WHAT TO PRODUCE:
Find each line below that includes "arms", then copy it.

INPUT DATA:
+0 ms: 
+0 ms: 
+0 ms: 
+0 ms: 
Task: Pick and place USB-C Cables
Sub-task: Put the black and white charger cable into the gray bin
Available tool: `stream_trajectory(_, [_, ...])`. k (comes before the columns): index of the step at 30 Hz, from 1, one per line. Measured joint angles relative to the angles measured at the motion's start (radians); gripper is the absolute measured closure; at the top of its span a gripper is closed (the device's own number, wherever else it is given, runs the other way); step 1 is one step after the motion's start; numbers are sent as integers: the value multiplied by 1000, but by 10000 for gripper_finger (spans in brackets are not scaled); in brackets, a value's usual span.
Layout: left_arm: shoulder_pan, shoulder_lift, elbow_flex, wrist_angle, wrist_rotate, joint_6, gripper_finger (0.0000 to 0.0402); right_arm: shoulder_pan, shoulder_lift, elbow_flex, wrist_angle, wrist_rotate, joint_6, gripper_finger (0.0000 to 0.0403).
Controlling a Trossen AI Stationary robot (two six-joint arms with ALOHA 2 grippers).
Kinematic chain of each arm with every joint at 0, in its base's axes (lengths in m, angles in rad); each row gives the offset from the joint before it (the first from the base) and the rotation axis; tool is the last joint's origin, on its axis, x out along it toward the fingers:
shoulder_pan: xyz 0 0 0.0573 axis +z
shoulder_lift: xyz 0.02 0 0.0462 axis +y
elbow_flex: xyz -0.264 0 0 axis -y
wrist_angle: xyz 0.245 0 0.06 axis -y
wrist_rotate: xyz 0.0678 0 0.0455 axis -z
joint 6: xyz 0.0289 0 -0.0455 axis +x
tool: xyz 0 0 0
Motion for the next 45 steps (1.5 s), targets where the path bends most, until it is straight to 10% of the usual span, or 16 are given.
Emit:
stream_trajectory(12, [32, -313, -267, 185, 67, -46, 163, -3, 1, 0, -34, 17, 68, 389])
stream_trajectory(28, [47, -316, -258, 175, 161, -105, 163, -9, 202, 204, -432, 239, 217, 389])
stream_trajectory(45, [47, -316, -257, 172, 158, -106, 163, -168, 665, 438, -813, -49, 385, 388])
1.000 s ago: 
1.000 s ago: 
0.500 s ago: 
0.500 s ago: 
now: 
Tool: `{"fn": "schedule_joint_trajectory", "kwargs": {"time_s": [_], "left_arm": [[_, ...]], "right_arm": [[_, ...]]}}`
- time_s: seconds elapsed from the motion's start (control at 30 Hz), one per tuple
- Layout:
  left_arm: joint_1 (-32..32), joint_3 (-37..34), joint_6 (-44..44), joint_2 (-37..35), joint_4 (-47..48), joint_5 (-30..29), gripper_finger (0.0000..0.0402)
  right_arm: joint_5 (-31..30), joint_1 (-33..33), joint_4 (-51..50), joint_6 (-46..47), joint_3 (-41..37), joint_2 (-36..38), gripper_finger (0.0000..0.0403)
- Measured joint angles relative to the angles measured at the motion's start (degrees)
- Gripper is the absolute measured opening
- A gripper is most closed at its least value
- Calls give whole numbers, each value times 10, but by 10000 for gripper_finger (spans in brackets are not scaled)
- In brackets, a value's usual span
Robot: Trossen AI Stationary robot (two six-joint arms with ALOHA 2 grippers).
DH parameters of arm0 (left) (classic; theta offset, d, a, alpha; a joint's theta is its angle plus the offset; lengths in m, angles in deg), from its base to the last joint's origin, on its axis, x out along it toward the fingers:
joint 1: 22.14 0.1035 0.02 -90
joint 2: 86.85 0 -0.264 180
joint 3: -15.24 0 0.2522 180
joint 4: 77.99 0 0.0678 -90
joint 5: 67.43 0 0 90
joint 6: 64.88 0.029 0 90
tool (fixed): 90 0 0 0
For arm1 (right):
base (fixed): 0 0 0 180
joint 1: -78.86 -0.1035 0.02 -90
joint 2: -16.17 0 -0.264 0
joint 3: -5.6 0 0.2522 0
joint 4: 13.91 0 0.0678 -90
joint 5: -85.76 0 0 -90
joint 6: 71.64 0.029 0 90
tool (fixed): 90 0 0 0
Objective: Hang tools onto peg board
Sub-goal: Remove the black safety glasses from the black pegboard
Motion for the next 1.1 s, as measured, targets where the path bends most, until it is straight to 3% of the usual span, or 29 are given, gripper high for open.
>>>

EXPECTED ANSWER:
Controlling a Trossen AI Stationary robot (two six-joint arms with ALOHA 2 grippers).
Robot: Trossen AI Stationary robot (two six-joint arms with ALOHA 2 grippers).

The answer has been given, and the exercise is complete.